* THE PROBLEM *
Run through the data and copy out every line that mentions the word "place".

_____

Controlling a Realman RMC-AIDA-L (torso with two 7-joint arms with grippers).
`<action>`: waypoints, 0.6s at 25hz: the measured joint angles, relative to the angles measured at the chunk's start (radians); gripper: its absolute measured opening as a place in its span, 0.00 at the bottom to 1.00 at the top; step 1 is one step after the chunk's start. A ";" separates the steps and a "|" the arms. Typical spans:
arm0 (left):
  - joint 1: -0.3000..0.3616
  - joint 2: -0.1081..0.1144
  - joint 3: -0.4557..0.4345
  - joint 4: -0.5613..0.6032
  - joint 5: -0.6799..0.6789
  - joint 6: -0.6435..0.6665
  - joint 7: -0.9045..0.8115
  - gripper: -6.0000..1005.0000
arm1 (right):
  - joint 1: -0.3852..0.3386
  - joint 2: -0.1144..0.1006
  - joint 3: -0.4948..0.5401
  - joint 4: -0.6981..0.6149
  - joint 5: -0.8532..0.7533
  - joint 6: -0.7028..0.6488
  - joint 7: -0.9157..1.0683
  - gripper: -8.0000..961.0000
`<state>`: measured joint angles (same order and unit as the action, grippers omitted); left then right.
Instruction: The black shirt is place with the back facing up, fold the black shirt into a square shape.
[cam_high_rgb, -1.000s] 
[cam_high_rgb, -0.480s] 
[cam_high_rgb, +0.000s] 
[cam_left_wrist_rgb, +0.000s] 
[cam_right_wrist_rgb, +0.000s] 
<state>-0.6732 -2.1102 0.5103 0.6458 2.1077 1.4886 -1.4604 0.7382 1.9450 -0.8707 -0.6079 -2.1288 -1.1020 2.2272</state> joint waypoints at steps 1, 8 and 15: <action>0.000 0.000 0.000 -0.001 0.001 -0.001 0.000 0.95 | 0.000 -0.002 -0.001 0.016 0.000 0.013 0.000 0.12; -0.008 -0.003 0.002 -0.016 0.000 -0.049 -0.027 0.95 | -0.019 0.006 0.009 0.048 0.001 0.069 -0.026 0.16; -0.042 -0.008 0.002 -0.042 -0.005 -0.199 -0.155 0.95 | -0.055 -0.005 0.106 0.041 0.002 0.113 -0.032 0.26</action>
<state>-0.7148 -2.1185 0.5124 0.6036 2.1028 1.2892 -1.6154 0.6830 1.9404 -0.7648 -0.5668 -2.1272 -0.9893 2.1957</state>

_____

* EXERCISE RESULT *
`<action>`: waypoints, 0.6s at 25hz: the measured joint angles, relative to the angles measured at the chunk's start (radians); gripper: its absolute measured opening as a place in its span, 0.00 at the bottom to 1.00 at the top; step 1 is one step after the chunk's start. A ";" separates the steps and a "|" the arms. Typical spans:
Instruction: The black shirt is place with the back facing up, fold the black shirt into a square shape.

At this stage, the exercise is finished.